▸ **WHAT THE EXERCISE ASKS**: Copying rule for the data below: pictures stay out, and only the lines from the one with "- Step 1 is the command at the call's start" down to the one with "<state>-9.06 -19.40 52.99", inclusive, are repeated exactly.

▸ **SOURCE RECORDS**:
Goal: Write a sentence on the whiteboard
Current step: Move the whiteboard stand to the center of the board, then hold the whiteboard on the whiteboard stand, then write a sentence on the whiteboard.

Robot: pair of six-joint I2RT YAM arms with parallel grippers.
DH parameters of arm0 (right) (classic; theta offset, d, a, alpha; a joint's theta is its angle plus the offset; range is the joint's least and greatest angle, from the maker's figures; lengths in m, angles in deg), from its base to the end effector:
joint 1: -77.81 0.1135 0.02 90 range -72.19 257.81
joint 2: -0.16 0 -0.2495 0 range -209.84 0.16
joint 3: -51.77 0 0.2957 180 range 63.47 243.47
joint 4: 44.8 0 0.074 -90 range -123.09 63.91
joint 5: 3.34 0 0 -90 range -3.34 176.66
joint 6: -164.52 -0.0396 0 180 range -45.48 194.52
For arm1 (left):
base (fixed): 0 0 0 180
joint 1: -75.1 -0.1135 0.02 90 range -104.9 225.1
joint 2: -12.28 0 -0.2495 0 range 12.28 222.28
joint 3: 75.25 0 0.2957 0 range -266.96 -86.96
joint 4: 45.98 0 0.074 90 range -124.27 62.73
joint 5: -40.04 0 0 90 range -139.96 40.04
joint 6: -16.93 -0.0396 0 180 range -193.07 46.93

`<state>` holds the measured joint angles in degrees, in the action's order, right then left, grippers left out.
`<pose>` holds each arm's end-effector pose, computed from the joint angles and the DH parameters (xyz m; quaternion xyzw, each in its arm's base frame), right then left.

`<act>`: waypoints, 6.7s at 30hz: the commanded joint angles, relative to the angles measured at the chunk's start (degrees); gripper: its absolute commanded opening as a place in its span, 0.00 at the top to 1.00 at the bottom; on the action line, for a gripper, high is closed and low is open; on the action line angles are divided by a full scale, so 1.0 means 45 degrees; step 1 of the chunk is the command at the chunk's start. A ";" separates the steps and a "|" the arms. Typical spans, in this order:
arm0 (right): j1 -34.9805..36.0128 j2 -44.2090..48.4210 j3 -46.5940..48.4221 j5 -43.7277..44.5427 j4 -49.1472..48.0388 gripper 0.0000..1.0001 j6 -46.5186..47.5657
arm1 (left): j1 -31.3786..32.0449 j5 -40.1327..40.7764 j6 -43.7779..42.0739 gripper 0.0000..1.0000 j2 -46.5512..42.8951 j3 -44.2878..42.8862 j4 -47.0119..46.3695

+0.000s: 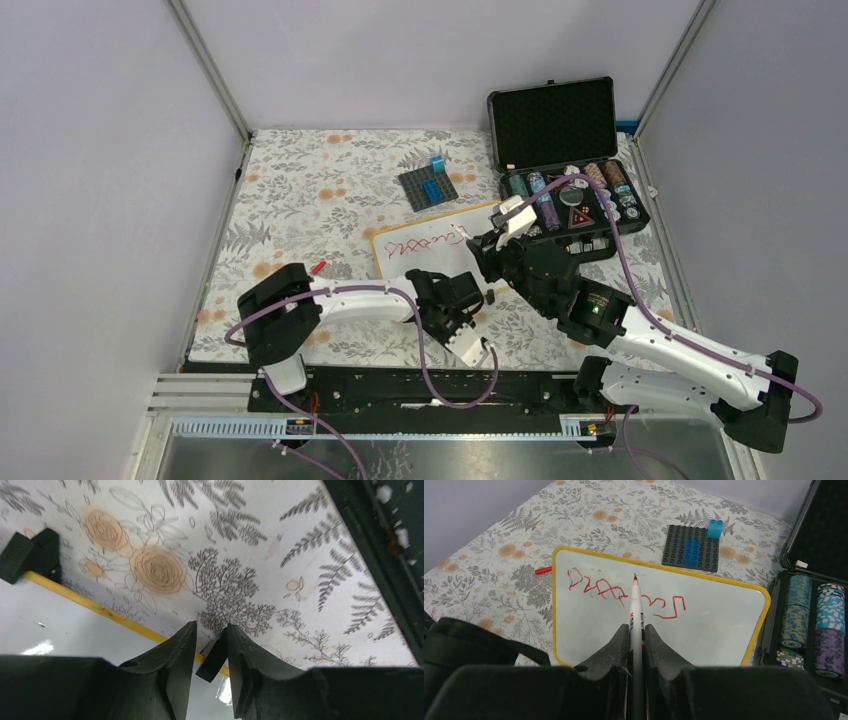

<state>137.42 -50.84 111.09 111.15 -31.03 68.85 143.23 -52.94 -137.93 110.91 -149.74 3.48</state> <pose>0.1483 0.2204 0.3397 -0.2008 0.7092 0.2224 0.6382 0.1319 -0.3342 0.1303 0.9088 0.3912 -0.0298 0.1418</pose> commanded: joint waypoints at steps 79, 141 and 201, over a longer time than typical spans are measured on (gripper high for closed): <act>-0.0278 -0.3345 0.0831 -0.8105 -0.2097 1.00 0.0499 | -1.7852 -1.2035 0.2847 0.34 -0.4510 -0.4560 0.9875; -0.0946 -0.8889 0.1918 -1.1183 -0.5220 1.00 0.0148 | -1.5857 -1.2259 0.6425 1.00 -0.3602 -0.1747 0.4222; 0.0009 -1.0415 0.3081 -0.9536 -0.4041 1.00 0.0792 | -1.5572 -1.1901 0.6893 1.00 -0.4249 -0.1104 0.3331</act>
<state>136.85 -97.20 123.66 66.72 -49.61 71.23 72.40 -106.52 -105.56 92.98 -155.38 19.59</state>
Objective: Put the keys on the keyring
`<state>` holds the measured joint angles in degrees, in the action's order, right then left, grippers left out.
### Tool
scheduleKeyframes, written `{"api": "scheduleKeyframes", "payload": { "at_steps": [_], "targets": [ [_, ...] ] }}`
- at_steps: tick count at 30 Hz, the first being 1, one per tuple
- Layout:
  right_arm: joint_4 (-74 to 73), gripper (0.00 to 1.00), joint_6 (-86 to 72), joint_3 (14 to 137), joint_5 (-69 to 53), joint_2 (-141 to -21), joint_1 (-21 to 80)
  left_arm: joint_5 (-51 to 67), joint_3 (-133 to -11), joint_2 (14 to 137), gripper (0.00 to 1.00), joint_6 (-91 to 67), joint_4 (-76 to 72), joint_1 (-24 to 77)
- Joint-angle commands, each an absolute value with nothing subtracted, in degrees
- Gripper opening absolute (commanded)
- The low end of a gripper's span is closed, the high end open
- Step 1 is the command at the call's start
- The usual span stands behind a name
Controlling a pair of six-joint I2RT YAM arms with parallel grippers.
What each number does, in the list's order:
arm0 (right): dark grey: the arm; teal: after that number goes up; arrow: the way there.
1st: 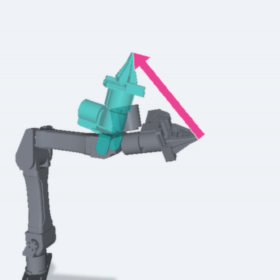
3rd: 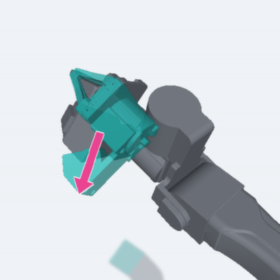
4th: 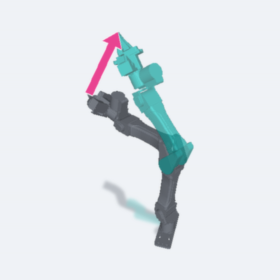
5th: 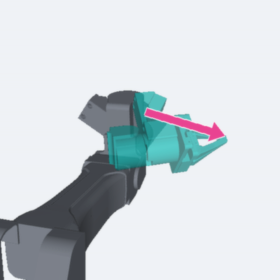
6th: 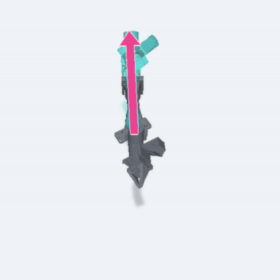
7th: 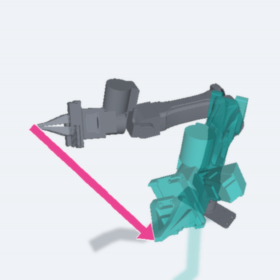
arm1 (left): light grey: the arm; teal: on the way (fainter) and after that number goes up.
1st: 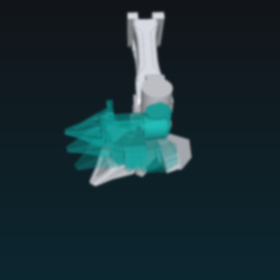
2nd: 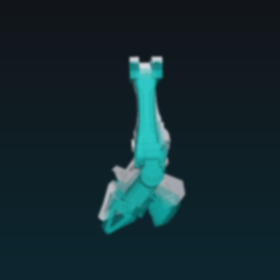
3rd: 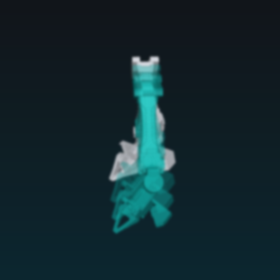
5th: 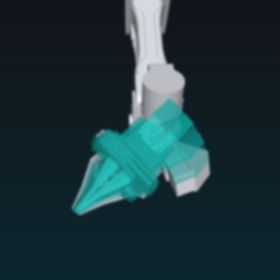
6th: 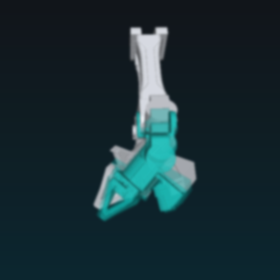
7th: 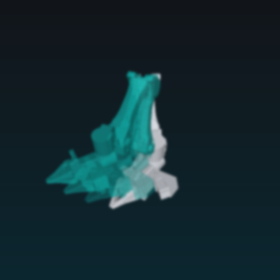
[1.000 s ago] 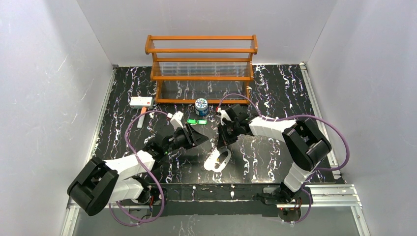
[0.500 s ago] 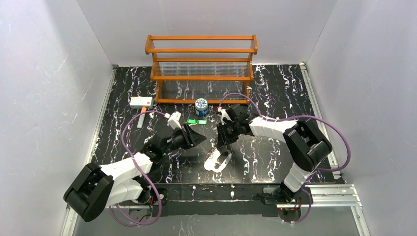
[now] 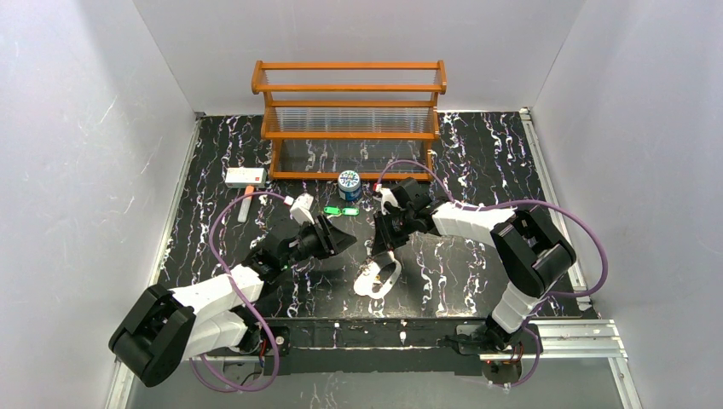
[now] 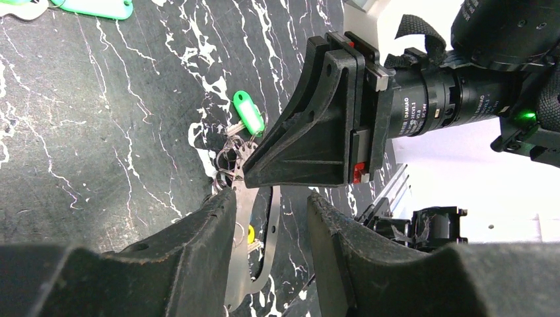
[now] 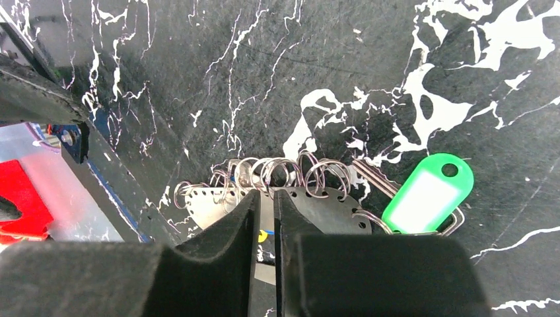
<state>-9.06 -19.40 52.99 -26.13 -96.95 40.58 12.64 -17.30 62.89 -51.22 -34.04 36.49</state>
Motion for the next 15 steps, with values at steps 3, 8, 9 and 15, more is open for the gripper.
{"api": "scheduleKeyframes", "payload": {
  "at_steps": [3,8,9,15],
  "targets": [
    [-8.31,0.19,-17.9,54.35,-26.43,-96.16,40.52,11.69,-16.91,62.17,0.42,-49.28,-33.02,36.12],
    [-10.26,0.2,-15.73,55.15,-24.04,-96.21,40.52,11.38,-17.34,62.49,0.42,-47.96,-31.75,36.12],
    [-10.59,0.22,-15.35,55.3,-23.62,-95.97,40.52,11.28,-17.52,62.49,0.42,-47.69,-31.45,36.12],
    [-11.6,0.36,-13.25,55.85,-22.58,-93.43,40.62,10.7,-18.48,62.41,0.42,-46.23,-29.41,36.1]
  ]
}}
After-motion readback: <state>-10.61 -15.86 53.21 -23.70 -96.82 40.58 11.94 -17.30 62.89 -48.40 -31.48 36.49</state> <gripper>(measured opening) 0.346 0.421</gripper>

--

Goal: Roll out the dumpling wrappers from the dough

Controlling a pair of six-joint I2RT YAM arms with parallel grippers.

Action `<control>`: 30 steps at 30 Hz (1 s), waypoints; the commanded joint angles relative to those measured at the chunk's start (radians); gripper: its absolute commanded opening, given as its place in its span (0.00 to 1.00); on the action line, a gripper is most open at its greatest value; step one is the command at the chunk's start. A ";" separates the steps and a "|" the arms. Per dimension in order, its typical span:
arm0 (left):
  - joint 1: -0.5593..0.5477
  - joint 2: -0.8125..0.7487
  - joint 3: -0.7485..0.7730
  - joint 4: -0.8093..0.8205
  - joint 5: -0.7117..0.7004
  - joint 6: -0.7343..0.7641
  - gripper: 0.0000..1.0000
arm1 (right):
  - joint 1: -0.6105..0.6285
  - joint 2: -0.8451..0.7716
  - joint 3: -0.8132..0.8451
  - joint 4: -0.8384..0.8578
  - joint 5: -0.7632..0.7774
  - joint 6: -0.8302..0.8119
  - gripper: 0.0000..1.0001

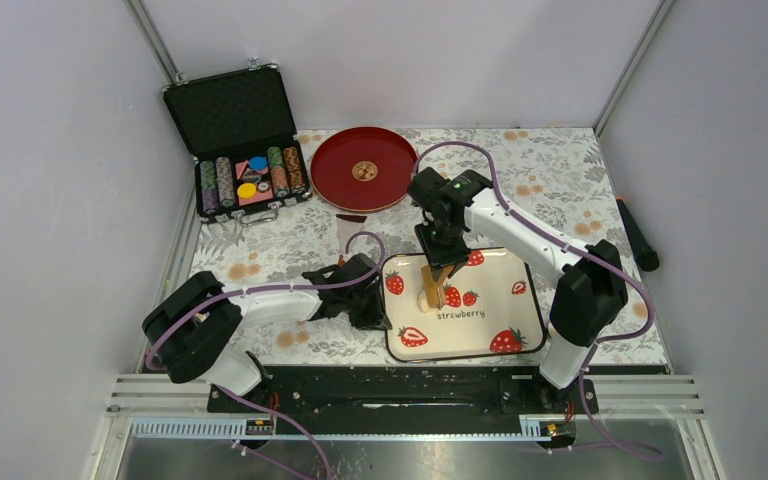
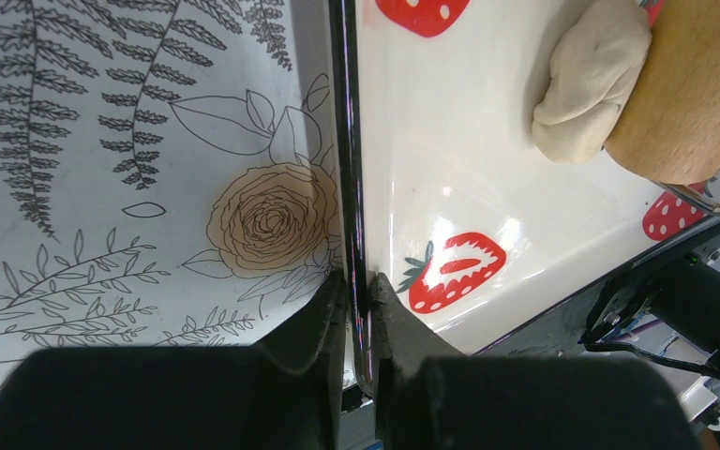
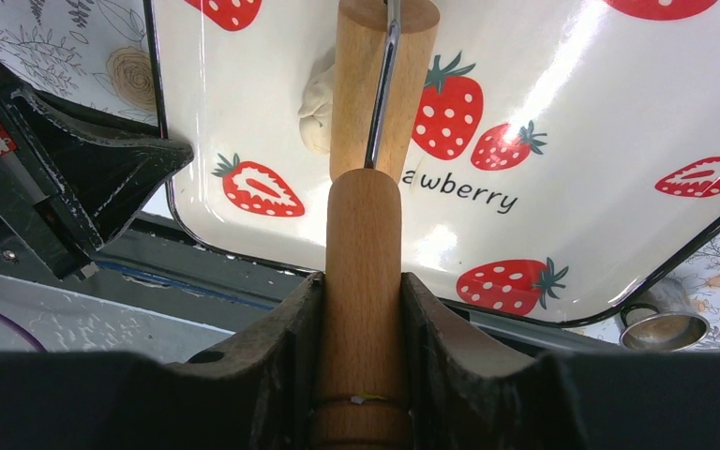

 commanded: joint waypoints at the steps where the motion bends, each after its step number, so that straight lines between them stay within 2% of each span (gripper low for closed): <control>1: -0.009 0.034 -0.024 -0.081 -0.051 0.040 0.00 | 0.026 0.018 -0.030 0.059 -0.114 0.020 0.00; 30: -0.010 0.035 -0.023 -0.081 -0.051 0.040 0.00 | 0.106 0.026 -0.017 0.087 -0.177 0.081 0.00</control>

▸ **SOLUTION**:
- Step 1 is the command at the call's start
- The usual span stands behind a name
Controlling a pair of six-joint I2RT YAM arms with parallel grippers.
What each number does, in the list's order:
arm0 (right): dark grey: the arm; teal: after that number goes up; arrow: the way there.
1st: 
3rd: 
4th: 
5th: 
6th: 
7th: 
arm1 (left): light grey: the arm; teal: on the way (fainter) and after that number goes up.
1st: 
2nd: 
3rd: 
5th: 
6th: 
7th: 
[1.000 s ago] 
[0.500 s ago] 
[now] 
[now] 
[now] 
<state>-9.06 -19.40 52.99 -26.13 -96.95 40.58 12.64 -17.30 62.89 -51.22 -34.04 36.49</state>

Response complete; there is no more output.